YOUR TASK: The reply is a verbatim copy of the listing below with its images dropped.

-*-*-

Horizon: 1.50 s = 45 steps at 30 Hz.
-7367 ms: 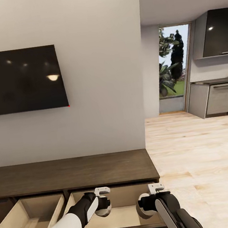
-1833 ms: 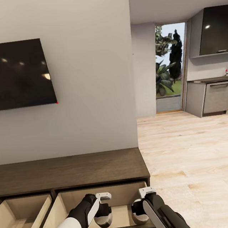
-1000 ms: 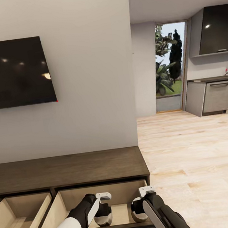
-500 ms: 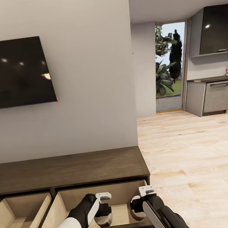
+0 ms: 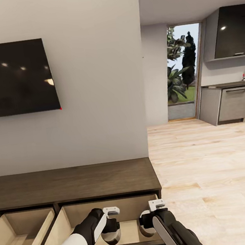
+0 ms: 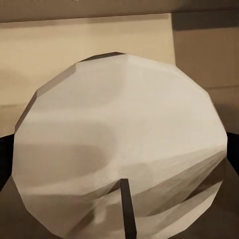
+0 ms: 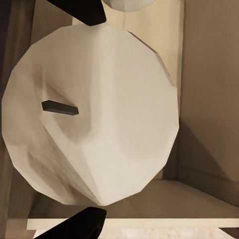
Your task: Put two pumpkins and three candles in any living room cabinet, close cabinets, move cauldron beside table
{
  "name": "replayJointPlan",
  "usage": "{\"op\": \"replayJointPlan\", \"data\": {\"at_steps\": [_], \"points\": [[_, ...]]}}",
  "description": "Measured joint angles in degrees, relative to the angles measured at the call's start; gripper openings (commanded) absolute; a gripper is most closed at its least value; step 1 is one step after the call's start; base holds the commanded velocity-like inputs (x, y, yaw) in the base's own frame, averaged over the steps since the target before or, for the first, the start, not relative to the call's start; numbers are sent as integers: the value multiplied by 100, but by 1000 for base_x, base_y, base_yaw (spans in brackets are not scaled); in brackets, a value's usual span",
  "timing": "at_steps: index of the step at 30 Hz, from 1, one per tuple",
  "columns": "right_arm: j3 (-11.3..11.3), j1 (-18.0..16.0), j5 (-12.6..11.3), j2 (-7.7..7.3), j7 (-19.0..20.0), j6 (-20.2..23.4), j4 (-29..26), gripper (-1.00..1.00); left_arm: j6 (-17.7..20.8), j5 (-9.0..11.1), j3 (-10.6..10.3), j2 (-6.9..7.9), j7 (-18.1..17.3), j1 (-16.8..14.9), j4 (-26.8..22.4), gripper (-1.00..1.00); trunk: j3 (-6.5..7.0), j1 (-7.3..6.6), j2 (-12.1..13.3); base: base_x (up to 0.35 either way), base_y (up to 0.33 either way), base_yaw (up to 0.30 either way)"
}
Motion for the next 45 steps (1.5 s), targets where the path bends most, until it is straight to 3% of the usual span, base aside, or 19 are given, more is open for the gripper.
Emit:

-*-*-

FINISHED EXERCISE:
Horizon: 1.50 s = 45 steps at 30 Hz.
-7367 ms: 
-1833 ms: 
-1000 ms: 
-500 ms: 
+0 ms: 
+0 ms: 
+0 ms: 
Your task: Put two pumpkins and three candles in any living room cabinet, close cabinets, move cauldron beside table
{
  "name": "replayJointPlan",
  "usage": "{\"op\": \"replayJointPlan\", \"data\": {\"at_steps\": [_], \"points\": [[_, ...]]}}",
  "description": "Measured joint angles in degrees, relative to the angles measured at the call's start; gripper openings (commanded) absolute; a gripper is most closed at its least value; step 1 is one step after the call's start; base holds the commanded velocity-like inputs (x, y, yaw) in the base's own frame, averaged over the steps since the target before or, for the first, the start, not relative to the call's start; numbers are sent as integers: the value multiplied by 100, but by 1000 for base_x, base_y, base_yaw (spans in brackets are not scaled); in brackets, a value's usual span",
  "timing": "at_steps: index of the step at 30 Hz, from 1, one per tuple",
  "columns": "right_arm: j3 (-11.3..11.3), j1 (-18.0..16.0), j5 (-12.6..11.3), j2 (-7.7..7.3), j7 (-19.0..20.0), j6 (-20.2..23.4), j4 (-29..26), gripper (-1.00..1.00); left_arm: j6 (-17.7..20.8), j5 (-9.0..11.1), j3 (-10.6..10.3), j2 (-6.9..7.9), j7 (-18.1..17.3), j1 (-16.8..14.9), j4 (-26.8..22.4), gripper (-1.00..1.00); trunk: j3 (-6.5..7.0), j1 (-7.3..6.6), j2 (-12.1..13.3); base: base_x (up to 0.35 either way), base_y (up to 0.33 either way), base_yaw (up to 0.30 either way)"
}
Motion for the next 45 steps (1.5 s), targets where the path bends most, until it is straight to 3% of the usual span, base aside, or 19 are given, more is open for the gripper.
Emit:

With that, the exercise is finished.